■ GIVEN RECORDS ■
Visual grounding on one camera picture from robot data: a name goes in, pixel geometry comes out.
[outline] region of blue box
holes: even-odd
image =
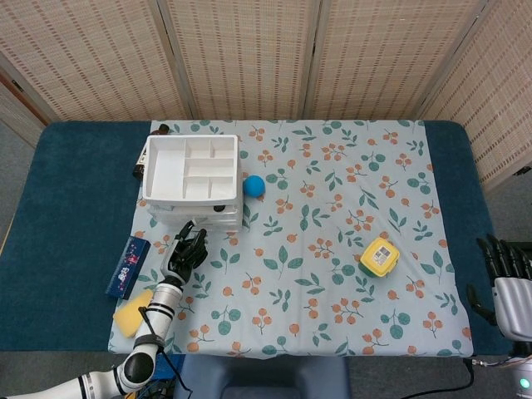
[[[129,299],[131,290],[139,277],[140,269],[150,250],[150,243],[145,239],[130,236],[124,252],[116,265],[113,277],[107,286],[106,294],[115,298]]]

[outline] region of robot finger
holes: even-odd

■ DIRECTIONS FOR THIS TASK ■
Wherever the string "outline" occurs in the data, copy the line that holds it.

■ OUTPUT FOR THIS EXERCISE ■
[outline] region of blue box
[outline] region of robot finger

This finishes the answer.